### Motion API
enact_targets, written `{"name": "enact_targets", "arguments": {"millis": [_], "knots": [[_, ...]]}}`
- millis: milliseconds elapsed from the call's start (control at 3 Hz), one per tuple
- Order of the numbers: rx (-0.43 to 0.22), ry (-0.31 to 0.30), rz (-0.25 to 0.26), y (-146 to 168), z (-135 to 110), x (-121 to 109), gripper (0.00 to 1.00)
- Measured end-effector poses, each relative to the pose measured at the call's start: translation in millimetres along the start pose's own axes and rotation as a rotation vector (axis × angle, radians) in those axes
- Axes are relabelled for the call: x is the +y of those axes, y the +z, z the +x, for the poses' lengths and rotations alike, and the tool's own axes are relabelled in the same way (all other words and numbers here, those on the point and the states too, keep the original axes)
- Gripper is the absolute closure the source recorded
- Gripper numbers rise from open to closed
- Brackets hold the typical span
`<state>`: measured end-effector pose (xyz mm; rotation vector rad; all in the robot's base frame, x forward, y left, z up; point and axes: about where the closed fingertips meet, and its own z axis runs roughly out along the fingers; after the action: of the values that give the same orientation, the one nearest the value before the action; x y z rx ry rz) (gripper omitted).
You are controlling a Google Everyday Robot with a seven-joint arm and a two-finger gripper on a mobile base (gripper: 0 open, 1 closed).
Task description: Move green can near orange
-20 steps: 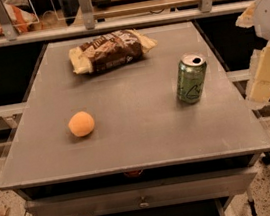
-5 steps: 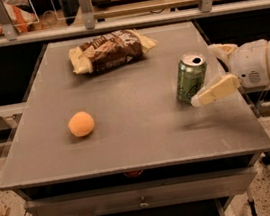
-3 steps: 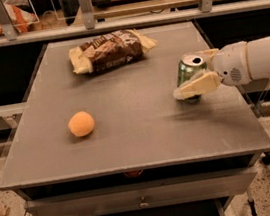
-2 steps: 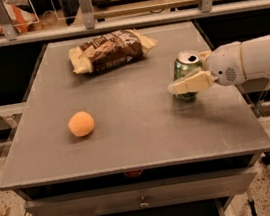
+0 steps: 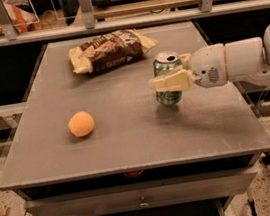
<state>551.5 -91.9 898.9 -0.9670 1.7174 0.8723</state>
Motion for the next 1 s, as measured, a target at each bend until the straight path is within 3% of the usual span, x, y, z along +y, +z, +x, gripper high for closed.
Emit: {"name": "enact_targets", "arguments": {"millis": [333, 1000], "knots": [[-0.05, -0.009, -0.043, 20.1, -16.2, 16.7, 1.0], [-0.113, -0.032, -0.107, 63.4, -34.9, 54.6, 1.0]]}}
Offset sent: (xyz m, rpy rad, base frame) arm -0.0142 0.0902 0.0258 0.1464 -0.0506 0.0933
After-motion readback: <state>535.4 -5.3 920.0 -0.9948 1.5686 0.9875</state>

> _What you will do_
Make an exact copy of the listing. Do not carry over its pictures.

> _Solution to this problem_
### Motion API
enact_targets, written `{"name": "enact_targets", "arguments": {"millis": [_], "knots": [[_, ...]]}}`
- millis: milliseconds elapsed from the call's start (control at 3 Hz), one per tuple
- Order of the numbers: rx (-0.43 to 0.22), ry (-0.31 to 0.30), rz (-0.25 to 0.26), y (-146 to 168), z (-135 to 110), x (-121 to 109), gripper (0.00 to 1.00)
- Measured end-effector poses, each relative to the pose measured at the call's start: translation in millimetres along the start pose's own axes and rotation as a rotation vector (axis × angle, radians) in those axes
- Axes are relabelled for the call: x is the +y of those axes, y the +z, z the +x, for the poses' lengths and rotations alike, and the tool's own axes are relabelled in the same way (all other words and numbers here, those on the point and the states too, keep the original axes)
- Gripper is the absolute closure the source recorded
- Gripper numbers rise from open to closed
- Brackets hold the typical span
`<state>`: measured end-effector pose (xyz mm; rotation vector rad; all in the robot's base frame, x forward, y left, z up; point and axes: about where the closed fingertips meet, and its own z axis runs roughly out along the fingers; after the action: of the values that give the same orientation, the one nearest the value before the action; x y z rx ry rz) (gripper omitted).
You are controlling a Google Everyday Robot with a seven-joint arm and a two-finger gripper on a mobile base (gripper: 0 open, 1 closed).
Task description: Move green can near orange
-20 steps: 
-5 steps: 
-3 steps: 
-2 steps: 
+0 steps: 
<state>551.5 -91.9 898.9 -0.9670 1.7174 0.8723</state>
Motion for the next 1 s, as measured, a target at each bend until the straight path is within 3% of the usual span, x, y, z along +y, +z, +x, gripper high for closed.
Emit: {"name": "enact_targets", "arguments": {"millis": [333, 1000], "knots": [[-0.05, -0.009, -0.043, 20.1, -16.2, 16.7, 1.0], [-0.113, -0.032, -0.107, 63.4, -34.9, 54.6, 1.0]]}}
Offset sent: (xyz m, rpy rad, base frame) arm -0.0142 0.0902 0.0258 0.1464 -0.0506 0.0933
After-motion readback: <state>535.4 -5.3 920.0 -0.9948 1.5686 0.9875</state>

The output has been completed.